There had been strong criticism of his cabinet appointments and inevitably, there was persistent opposition to budget-tightening measures.
In particular, the appointment of Macron loyalist Lescure as Finance Minister triggered strong criticism from opposition parties.
There will be further fears surrounding the French debt dynamics with a fresh focus on French bonds.
The French 10-year bond yield increased to 3.58% from 3.51% ahead of the announcement.
The spread over German yields widened to 87 basis points and the most since January.
Renewed selling pressure on bonds would trigger fresh concerns surrounding Euro stability.
MUFG commented; “For the market, the worst case would be if he tries to break that deadlock by calling snap parliamentary elections, that would extend the uncertainty in the near term and likely trigger another leg lower for the euro.”
Danske analyst Kirstine Kundby-Nielsen added; “There doesn’t seem to be a willingness to get lower government deficits and consolidate French public finances and investors want a premium for that.”
SocGen’s Chief FX Strategist Kit Juckes, however, played down the impact; "This is ongoing issue – France – as far as the euro is concerned. France can have some impact on the euro, but the overall impact is much less than it was."
MUFG is still bearish on the Pound due to domestic fundamentals, especially as it sees risks surrounding both the fiscal and monetary policy outlook.

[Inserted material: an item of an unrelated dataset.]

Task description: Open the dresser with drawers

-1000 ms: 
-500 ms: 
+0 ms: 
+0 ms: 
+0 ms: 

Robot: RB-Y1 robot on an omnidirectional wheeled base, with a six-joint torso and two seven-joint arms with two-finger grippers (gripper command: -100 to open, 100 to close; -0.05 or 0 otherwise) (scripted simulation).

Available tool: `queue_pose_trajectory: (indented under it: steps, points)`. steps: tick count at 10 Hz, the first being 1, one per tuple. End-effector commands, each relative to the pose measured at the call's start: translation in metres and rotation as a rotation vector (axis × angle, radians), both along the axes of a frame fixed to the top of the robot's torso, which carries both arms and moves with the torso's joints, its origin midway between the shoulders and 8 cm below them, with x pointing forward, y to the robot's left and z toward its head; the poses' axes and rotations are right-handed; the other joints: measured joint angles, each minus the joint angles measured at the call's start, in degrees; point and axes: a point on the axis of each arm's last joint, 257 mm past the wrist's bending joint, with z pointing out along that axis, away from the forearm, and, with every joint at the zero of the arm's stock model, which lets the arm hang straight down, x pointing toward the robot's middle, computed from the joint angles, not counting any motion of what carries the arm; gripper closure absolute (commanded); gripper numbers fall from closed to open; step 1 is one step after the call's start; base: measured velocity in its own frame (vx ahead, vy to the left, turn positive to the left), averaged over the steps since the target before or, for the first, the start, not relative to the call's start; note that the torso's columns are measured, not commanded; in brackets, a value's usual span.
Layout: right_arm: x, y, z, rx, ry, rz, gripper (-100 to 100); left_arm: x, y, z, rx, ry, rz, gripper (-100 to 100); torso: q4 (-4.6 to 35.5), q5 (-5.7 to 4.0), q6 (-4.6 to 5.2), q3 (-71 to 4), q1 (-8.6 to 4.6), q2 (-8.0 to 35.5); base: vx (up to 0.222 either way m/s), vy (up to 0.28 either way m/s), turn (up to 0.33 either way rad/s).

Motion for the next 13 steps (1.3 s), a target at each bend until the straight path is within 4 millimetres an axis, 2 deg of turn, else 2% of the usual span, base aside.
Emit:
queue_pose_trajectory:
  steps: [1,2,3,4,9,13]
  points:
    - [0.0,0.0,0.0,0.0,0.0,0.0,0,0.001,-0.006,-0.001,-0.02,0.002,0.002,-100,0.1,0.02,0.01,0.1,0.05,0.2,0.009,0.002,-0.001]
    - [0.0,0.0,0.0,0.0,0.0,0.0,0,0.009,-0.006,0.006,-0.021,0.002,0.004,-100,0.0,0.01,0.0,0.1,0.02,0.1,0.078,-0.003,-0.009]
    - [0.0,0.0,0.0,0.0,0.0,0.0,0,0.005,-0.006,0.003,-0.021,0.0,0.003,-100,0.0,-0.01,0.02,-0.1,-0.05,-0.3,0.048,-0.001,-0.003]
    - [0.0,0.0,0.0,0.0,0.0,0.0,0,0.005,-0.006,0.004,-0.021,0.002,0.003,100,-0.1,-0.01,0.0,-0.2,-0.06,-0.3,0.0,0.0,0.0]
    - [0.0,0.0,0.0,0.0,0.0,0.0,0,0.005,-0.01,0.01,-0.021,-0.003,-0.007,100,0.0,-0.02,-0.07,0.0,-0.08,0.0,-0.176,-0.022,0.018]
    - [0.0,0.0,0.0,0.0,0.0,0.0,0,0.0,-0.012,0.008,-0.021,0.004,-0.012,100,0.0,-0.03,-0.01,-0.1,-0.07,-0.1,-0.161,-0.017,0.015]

On fiscal policy the focus will remain on the November budget with expectations of further tax hikes.
The bank also considers that markets are underplaying risks to interest rates.
It noted; “Even if the BoE leaves rates on hold in November as currently expected, we doubt it will prevent the GBP from weakening further against the EUR. We have not completely ruled out a rate cut as soon as in December at which point there could be more evidence of inflation slowing in the UK and the BoE will have seen the government’s updated fiscal plans.”